Today the media accolades flow freely: “the biotech queen,” “one of the world’s 50 most influential business women,” “India’s mother of invention.”

But it was not always so. Kiran Mazumdar-Shaw, founder and co-chair of Biocon, Ltd., Asia’s largest biotech firm, started her journey by learning to brew beer. She became a master brewer in Australia and went home to India, where the brewing community promptly rejected her. On the rebound, she came across an Irish biotech entrepreneur who asked her if she’d like to start a biotech company in India.

“I said if I can’t be a brewer, let me try to set up a biotech company instead,” Mazumdar-Shaw explained in a chat with Linda Darragh at the Hyde Park Center April 10. The event was organized by student-led groups including the Managerial Effectiveness Group, Chicago Women in Business; the Entrepreneurship, Venture Capital & Private Equity group; and the South Asia Business Group. “Now I often say to people, instead of using yeast to ferment beer I use yeast to make insulin.”

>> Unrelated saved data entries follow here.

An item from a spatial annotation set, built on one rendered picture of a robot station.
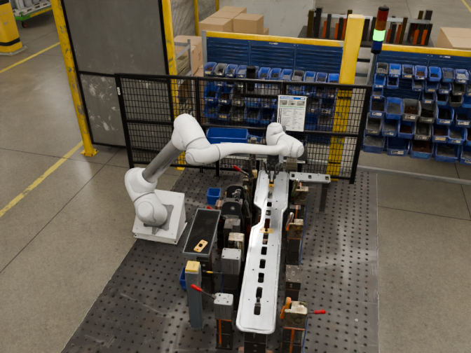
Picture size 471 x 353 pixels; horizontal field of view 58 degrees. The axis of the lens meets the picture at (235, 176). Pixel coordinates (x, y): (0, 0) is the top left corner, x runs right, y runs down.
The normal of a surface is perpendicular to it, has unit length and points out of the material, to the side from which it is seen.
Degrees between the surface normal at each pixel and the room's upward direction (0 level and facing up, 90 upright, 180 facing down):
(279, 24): 90
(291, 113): 90
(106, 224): 0
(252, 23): 90
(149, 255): 0
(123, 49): 92
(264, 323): 0
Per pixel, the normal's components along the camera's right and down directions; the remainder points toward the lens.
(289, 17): -0.25, 0.54
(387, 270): 0.00, -0.83

In 1978 she faced the hurdle of obtaining start-up money for her pharmaceutical company. Time after time Indian loan officers would counter with excuses about how difficult it would be.

“It was difficult to convince people that I should be taken seriously as a 25-year-old woman,” she said. Her persistence paid off. She got her loans and went on to struggle in survival mode for ten years, worried about how to pay her employees’ monthly salaries.

“When you’re building a company, you’ve got to be patient. You’ve got to sort of slog it out,” she said.

Ten years later, Mazumdar-Shaw needed venture capital in a country where none existed. She went for term loans until she had a chance meeting with someone who had just started a venture capital fund. Doors began opening. She eventually went on to take her company public.

In all, she went from starting the company out of her garage with 10,000 rupees—the equivalent of $2,000—to owning with her husband a 65 percent share of a $1 billion company that makes and researches drugs. “I’ve never given up,” she said. “I always say if you persevere, you will find the right people and the right opportunities.”